Well, we are -- some of the SG&A is volume related but also we’ve placed significant emphasis on cost control and we are achieving efficiencies in our supply chain and distribution costs, which are also favorably impacting SG&A. Plus another factor is the negative impact that you are seeing on the sales line with currency fluctuations is partially offset by the benefit in SG&A due to the impact of the lower Canadian dollar on our corporate administration costs.

David Glick – Buckingham Research Group

So then at least through the third quarter, we would see that benefit -- is it the fourth quarter where that FX benefit starts to subside?

Laurence G. Sellyn

It depends what happens to exchange rates.

David Glick – Buckingham Research Group

I mean, given where they are now.

Laurence G. Sellyn

I would say that we should be potentially looking at lower SG&A in both the third and the fourth quarters of last year.

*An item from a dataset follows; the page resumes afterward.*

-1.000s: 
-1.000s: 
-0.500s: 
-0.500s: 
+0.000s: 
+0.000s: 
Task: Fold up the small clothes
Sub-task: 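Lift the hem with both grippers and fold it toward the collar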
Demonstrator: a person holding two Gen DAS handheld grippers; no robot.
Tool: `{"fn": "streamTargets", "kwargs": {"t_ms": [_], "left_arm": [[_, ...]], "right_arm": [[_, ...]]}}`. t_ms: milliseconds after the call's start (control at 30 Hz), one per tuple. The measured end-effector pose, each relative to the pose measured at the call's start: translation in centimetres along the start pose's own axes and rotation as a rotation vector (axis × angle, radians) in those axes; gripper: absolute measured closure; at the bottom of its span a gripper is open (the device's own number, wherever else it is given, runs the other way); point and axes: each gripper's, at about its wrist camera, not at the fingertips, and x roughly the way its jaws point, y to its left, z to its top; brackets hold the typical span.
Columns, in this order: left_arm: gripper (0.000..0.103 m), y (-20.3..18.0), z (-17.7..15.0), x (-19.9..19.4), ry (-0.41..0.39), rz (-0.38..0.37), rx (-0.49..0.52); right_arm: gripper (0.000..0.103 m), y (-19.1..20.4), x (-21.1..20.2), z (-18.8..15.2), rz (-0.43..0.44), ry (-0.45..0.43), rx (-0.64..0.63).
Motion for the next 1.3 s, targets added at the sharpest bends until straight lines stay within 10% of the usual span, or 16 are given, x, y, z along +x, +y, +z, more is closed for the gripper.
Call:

David Glick – Buckingham Research Group

That’s helpful. Thank you very much. Good luck.

Operator

Your next question comes from the line of Doug Cooper of Paradigm Capital.

Doug Cooper - Paradigm Capital

Good morning. I just want to concentrate on market share gains. It looks to -- this is the biggest market share leap I’ve seen, I guess, in quite some time. What do you attribute it to? Is there people that are having financial issues or who do you think you are taking share from?

Glenn J. Chamandy

Well you know, I think it’s contributed to the momentum that we have in the market and the strength of our brand amongst its distributors. You know, it’s taken a long time to build the reputation, the quality, in the channel and this is just a reflection of 15 years of consistent, delivering best quality value relationship in the market. And we believe that there’s still further upside in terms of our share and that’s really what it’s contributed to.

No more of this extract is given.